13. The learned counsel for the petitioner has raised a contention that once the possession was taken over, the liability to pay compensation under Sub-section (3) of Section 17 of the Act arises and it is immaterial whether the crop was removed by the petitioners subsequently or not. This legal proposition advanced by the learned counsel for the petitioners may or may not be right. That question can no doubt be decided by the Civil Court. But, for the purpose of exercising the discretion under Article 226 of the Constitution of India, it would be legitimate to consider whether in fact the petitioners had appropriated the benefit of standing crop. If they did, it would not be in the fitness of things to exercise the discretion in favour of the petitioners even assuming that they do have a legal right to claim compensation for the crop.

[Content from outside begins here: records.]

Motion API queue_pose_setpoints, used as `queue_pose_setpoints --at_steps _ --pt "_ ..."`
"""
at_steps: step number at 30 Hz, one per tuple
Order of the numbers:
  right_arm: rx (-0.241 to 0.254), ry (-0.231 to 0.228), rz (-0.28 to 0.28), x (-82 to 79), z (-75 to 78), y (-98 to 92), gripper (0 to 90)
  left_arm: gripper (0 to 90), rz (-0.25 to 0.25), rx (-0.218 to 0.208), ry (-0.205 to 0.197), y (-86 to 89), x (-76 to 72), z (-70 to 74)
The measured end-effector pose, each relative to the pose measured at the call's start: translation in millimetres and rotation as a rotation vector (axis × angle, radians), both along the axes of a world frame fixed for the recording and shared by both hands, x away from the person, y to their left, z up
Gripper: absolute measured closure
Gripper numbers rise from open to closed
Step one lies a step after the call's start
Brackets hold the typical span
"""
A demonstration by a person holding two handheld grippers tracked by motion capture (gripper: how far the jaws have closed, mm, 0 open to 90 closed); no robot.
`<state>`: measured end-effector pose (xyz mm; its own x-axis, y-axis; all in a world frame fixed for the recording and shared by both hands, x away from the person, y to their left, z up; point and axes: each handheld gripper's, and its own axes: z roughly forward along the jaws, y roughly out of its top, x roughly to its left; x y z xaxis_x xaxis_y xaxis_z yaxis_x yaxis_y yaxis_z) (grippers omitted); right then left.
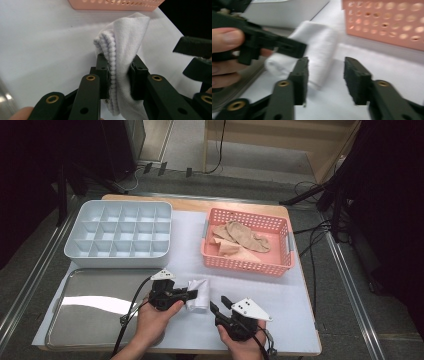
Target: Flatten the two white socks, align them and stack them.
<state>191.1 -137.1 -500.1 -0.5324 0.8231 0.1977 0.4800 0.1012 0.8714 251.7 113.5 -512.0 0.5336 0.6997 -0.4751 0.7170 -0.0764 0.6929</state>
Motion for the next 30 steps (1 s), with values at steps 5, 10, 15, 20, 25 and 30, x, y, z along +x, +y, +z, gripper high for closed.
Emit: queue_pose_setpoints --at_steps 5,10,15,20,25,30 --pt "0.002 0.032 -0.049 9.9 2.7 -14.9 22.6 74.6 0.021 0.001 -0.033 12.3 -2.1 6.8" --pt "0.014 0.059 -0.100 19.3 4.2 -31.6 14.4 74.6 0.040 0.002 -0.052 23.4 -2.7 11.9" --pt "-0.019 0.077 -0.134 24.0 2.0 -55.9 14.8 74.6 0.053 -0.001 -0.066 29.9 -2.5 15.3" --pt "-0.027 0.075 -0.171 25.3 -2.7 -83.8 14.9 74.6 0.067 0.001 -0.072 35.6 -1.2 18.2" --pt "-0.016 0.065 -0.229 29.4 -3.2 -109.6 14.9 74.5 0.087 0.001 -0.085 42.0 -1.5 21.9" --pt "-0.026 0.051 -0.260 31.3 -8.1 -122.9 14.9 74.4 0.115 0.000 -0.107 50.1 -3.1 27.0"
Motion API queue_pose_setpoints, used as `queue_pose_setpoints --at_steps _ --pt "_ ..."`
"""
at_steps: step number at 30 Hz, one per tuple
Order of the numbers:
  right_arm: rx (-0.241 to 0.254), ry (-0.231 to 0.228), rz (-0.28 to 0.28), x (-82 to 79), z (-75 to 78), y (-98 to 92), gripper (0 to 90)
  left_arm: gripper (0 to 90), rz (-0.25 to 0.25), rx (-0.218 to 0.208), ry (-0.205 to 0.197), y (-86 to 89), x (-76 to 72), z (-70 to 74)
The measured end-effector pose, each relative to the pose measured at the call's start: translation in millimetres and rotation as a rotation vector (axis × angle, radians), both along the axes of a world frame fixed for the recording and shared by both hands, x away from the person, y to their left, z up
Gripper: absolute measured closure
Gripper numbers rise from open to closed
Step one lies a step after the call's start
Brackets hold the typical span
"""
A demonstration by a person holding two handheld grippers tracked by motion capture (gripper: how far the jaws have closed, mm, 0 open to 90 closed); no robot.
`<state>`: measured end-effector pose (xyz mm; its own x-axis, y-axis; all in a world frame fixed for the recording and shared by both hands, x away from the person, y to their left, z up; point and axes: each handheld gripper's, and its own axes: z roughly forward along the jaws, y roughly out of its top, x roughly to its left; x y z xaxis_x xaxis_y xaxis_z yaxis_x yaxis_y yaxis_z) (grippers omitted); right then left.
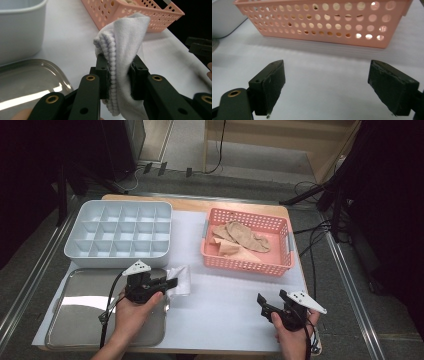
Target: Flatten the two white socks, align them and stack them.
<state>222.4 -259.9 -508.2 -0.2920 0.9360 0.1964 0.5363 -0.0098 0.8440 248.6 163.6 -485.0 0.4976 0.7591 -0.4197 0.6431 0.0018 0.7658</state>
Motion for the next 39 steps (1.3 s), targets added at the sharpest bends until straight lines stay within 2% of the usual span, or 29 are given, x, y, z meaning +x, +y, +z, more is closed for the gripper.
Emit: queue_pose_setpoints --at_steps 5,10,15,23,33,37,39 --pt "-0.017 -0.016 0.014 0.4 -4.2 -1.5 14.9 74.4 0.030 0.010 -0.037 10.5 -1.5 5.4" --pt "-0.040 -0.032 0.020 0.9 -9.0 -1.4 14.9 74.3 0.057 0.000 -0.065 22.6 0.6 16.5" --pt "-0.016 -0.018 0.009 3.2 -13.3 -5.4 15.1 74.2 0.080 -0.002 -0.087 31.3 1.9 24.5" --pt "-0.014 -0.016 0.004 2.2 -13.7 -5.0 15.3 74.2 0.112 -0.023 -0.097 43.9 8.8 31.5" --pt "0.000 -0.008 -0.004 0.4 -12.8 -5.9 15.4 74.0 0.166 -0.045 -0.129 62.3 28.0 51.7" --pt "-0.003 -0.006 -0.001 0.1 -13.6 -4.7 15.6 73.9 0.196 -0.049 -0.137 68.4 37.8 52.8" --pt "-0.006 -0.007 0.008 -0.4 -14.1 -3.0 15.6 73.8 0.215 -0.027 -0.133 70.7 45.5 50.0"
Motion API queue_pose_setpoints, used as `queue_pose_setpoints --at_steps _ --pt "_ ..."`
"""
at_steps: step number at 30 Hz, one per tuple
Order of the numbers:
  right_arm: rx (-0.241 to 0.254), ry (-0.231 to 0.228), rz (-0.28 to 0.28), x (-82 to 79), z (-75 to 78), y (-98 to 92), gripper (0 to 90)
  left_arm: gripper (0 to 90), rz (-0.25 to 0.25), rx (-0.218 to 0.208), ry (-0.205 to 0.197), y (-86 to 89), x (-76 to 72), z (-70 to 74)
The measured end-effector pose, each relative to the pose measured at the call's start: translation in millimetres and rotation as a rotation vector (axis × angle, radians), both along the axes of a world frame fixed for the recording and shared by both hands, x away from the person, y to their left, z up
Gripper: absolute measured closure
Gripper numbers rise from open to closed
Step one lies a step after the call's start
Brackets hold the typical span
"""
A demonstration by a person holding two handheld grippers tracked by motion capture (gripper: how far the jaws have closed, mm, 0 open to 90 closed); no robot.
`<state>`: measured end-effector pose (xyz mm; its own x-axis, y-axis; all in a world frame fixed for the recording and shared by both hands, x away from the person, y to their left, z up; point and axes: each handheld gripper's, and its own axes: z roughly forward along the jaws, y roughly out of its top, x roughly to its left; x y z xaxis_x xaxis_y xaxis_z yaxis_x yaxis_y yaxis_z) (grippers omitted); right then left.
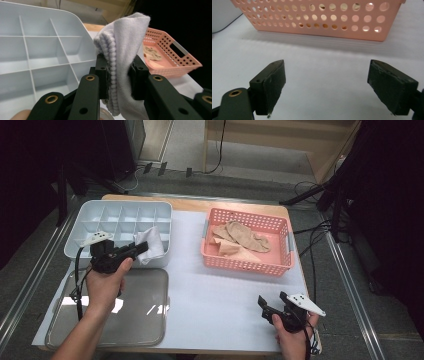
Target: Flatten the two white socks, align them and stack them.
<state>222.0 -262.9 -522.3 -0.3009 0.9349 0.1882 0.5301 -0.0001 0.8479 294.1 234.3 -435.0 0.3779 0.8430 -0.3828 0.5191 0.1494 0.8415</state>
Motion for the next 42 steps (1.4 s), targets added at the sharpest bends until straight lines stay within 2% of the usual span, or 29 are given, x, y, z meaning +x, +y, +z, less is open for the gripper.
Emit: queue_pose_setpoints --at_steps 5,11,13,16,18,20,23,25,28,29,32,34,36,38,40,42 --pt "0.002 0.005 0.006 0.1 -0.2 1.9 15.6 73.7 0.045 0.031 0.013 -1.9 18.2 -9.7" --pt "0.008 0.003 0.004 -0.1 -0.3 0.2 15.7 73.4 0.072 0.056 0.020 -8.0 32.7 -16.3" --pt "0.011 0.003 0.006 -0.3 -0.4 0.3 15.7 73.3 0.087 0.086 0.024 -14.2 40.4 -20.7" --pt "0.011 0.007 0.009 -0.3 -0.8 0.9 15.8 72.8 0.101 0.109 0.032 -21.4 46.2 -27.0" --pt "0.009 0.008 0.010 -0.2 -1.1 1.4 15.8 72.5 0.116 0.148 0.039 -26.0 49.5 -32.1" --pt "0.005 0.008 0.011 -0.2 -1.5 2.1 16.1 72.4 0.107 0.165 0.057 -30.0 51.9 -37.4" --pt "0.001 0.008 0.011 -0.3 -1.6 2.4 16.2 72.4 0.104 0.199 0.044 -36.0 49.8 -41.1" --pt "0.007 0.007 0.013 0.1 -1.8 1.6 16.3 72.2 0.097 0.202 0.050 -36.6 49.6 -41.4" --pt "0.011 0.009 0.007 0.3 -1.9 1.1 16.4 71.1 0.050 0.207 0.086 -36.5 49.7 -42.0" --pt "0.012 0.009 0.006 0.3 -1.9 1.1 16.4 70.5 0.021 0.211 0.113 -36.3 50.5 -42.2" --pt "0.016 0.009 0.005 0.5 -1.8 0.7 16.4 66.2 0.002 0.195 0.143 -32.6 51.2 -38.7" --pt "0.022 0.009 0.005 0.4 -1.5 0.0 16.4 54.4 0.029 0.165 0.134 -27.5 50.3 -34.3" --pt "0.025 0.007 0.003 0.3 -1.3 -0.8 16.4 42.6 0.067 0.132 0.109 -23.5 49.9 -29.2" --pt "0.032 0.009 0.001 0.3 -1.6 -1.5 16.4 37.1 0.068 0.120 0.109 -22.6 53.6 -23.9" --pt "0.036 0.010 -0.002 0.5 -1.7 -1.9 16.4 39.4 0.046 0.115 0.121 -25.1 60.4 -20.2" --pt "0.038 0.010 -0.002 0.6 -1.7 -2.1 16.4 50.7 0.029 0.124 0.144 -28.3 66.7 -19.6"
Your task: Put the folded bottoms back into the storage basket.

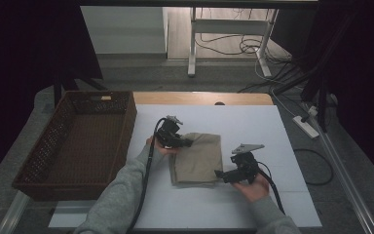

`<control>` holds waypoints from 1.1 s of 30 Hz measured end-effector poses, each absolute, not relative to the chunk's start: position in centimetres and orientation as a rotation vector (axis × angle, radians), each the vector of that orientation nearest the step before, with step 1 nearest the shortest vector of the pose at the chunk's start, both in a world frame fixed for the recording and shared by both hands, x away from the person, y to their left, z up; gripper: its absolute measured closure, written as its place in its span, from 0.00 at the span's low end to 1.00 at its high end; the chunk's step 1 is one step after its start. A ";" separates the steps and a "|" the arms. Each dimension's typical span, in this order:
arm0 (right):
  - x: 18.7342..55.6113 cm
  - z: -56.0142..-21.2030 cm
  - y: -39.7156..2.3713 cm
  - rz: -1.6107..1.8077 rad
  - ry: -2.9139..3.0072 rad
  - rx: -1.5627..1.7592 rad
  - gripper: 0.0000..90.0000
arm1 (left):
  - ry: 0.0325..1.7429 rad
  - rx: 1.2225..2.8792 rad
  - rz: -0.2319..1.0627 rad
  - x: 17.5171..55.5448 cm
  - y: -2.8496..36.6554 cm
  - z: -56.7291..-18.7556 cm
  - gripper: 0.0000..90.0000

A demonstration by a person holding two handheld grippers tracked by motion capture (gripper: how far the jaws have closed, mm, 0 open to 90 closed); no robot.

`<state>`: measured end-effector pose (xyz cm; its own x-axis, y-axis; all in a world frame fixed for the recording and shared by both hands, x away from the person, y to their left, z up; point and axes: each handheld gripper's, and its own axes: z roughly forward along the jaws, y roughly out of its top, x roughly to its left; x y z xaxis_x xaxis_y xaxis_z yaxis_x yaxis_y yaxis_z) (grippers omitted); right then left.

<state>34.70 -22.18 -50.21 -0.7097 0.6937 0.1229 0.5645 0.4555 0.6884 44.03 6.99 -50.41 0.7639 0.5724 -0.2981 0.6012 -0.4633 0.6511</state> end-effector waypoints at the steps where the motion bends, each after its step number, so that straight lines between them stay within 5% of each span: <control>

Hence I am not prepared to accept the contention advanced by the learned counsel for the petitioners and that is the reason why I have made a prima facie probe into the question whether the petitioners had taken away the standing crop wholly or in part and as a result of the prima fade view taken by me that atleast part of the standing crop was damaged, I have directed the deposit of half the value of crop, while at the same time leaving the matter to be decided finally by the Civil Court on a reference under Section 18 of the Act
14. The writ petition is, therefore, partly allowed and disposed of in terms of the directions set out above. No costs. Government pleader’s fee Rs. 300/-.